We are having a battle with the Microsoft Azure support team. I hope the Serverfault community can chime in as the support team has messed us about before.
Here is what is happening.
As part of a larger SaaS service that we host on Azure, we have a front-end App Service that accepts basic HTTP requests, carries out some minor validation and then passes the grunt work on to a back-end server. This process is not CPU, memory or network intensive and we don't touch the disk subsystem at all.
The pricing tier is 'Basic: 2 Medium', which is more than sufficient for the load we put on it.
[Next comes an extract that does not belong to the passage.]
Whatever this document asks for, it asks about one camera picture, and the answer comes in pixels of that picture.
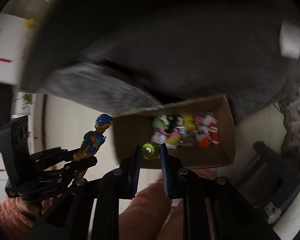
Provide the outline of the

The CPU and Memory charts show that the system is largely sleeping with memory usage being around 36%.
As we paid good attention in server school, we actively monitor the various layers of the overall solution using Azure's standard monitoring facilities. One of the counters we keep track of is the 'Disk Queue length', it is one of the very few counters available on Azure App Services so it must be important.
Back in server school we were told that the disk queue length should ideally be zero and if it is persistently above 1, you need to get your act together (There are some exceptions for certain RAID configurations). Over the last few years all was well, the disk queue length was zero 99% of the time with the occasional spike to 5 when Microsoft was servicing the system.
A couple of months ago things started to change out of the blue (so not after we rolled out changes). Disk queue alerts started flooding in and the average queue length is in the 30s.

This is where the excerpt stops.